(DEPRECATED) Apache Flink User Mailing List archive.

Failure detection and Heartbeats

Classic

List

Threaded

2 messages Options

Geldenhuys, Morgan Karl

Failure detection and Heartbeats

Hi community,

I am interested in knowing more about the failure detection mechanism used by Flink, unfortunately information is a little thin on the ground and I was hoping someone could shed a little light on the topic.

Looking at the documentation (https://ci.apache.org/projects/flink/flink-docs-stable/ops/config.html), there are these two configuration options:

heartbeat.interval	10000	Long	Time interval for requesting heartbeat from sender side.
heartbeat.timeout	50000	Long	Timeout for requesting and receiving heartbeat for both sender and receiver sides.

This would indicate Flink uses a heartbeat mechanism to ascertain the liveness of TaskManagers.

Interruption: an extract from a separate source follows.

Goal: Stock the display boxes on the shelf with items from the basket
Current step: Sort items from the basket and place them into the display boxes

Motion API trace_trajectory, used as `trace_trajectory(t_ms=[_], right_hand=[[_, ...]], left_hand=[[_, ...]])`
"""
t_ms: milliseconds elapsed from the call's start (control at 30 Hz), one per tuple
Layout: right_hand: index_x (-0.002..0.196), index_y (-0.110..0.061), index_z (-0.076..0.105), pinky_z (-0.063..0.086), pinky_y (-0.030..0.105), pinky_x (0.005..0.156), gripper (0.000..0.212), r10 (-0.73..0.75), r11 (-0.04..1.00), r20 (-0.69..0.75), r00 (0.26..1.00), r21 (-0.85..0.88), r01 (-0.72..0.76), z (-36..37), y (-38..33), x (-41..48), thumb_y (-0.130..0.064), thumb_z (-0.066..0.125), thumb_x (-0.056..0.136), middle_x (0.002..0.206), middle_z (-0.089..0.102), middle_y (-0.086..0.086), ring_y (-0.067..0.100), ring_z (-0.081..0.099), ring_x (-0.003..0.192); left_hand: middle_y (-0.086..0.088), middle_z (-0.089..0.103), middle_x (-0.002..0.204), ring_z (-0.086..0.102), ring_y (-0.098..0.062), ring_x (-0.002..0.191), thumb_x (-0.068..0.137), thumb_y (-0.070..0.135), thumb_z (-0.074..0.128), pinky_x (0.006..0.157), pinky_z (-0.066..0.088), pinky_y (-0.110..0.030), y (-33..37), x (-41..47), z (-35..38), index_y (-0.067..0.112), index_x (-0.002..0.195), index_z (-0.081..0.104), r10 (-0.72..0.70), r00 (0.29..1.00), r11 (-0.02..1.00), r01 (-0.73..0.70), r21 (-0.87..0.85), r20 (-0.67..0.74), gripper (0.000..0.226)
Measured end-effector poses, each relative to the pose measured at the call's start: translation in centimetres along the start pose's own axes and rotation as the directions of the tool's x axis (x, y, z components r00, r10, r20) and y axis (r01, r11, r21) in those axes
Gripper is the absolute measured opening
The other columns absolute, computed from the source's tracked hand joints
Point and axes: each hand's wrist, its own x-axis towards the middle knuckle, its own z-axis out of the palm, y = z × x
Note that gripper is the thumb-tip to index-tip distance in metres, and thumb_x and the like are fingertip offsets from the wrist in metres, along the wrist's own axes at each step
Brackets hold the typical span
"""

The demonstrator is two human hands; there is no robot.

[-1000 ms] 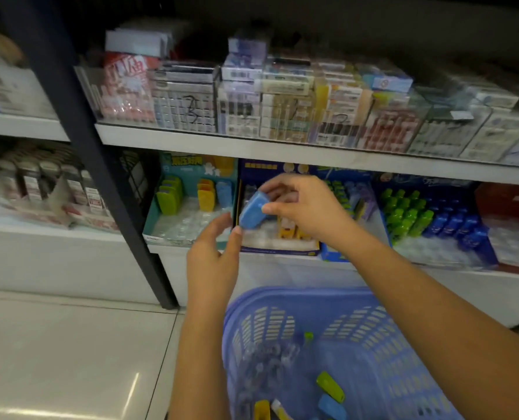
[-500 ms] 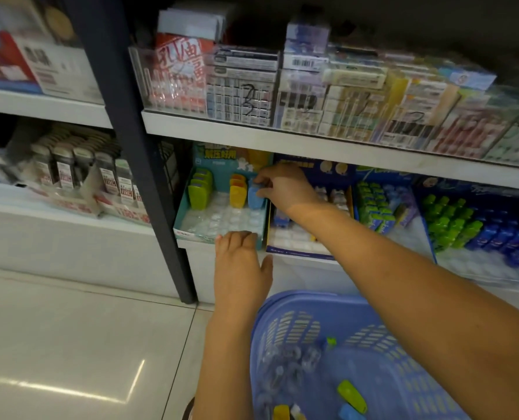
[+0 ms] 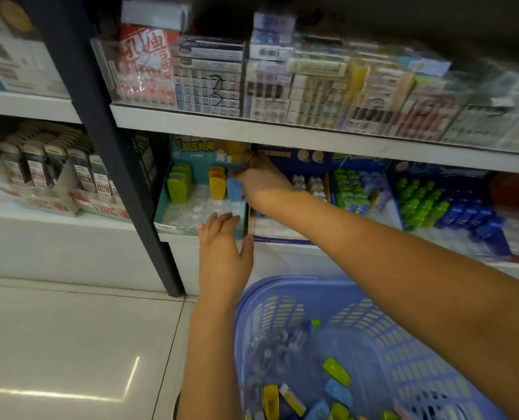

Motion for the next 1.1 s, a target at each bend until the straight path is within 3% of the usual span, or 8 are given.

From this the following assumptions are made:

The JobManager is responsible for broadcasting a heartbeat requests to all TaskManagers and awaits responses.
If a response is not forthcoming from any particular node within the heartbeat timeout period, e.g. 50 seconds by default, then that node is timed out and assumed to have failed.
The heartbeat interval indicated how often the heartbeat request broadcast is scheduled.
Having the heartbeat interval shorter than the heartbeat timeout would mean that multiple requests can be underway at the same time.
Therefore, the TaskManager would need to fail to respond to 4 requests (assuming normal response times are lower than 10 seconds) before being timed out after 50 seconds.

So therefore if a failure were to occur (considering the default settings):
- In the best case the JobManager would detect the failure in the shortest time, i.e. 50 seconds +- (node fails just before receiving the next heartbeat request)
- In the worst case the JobManager would detect the failure in the longest time, i.e. 60 seconds +- (node fails just after sending the last heartbeat response)

Is this correct?

For JobManagers in HA mode, this is left to ZooKeeper timeouts which then initiates a round of elections and the new leader picks up from the previous checkpoint.

Thank you in advance.

Regards,
M.

Gary Yao-5

Re: Failure detection and Heartbeats

Hi Morgan,

> I am interested in knowing more about the failure detection mechanism used by Flink, unfortunately information is a little thin on the ground and I was hoping someone could shed a little light on the topic.
It is probably best to look into the implementation (see my answers below).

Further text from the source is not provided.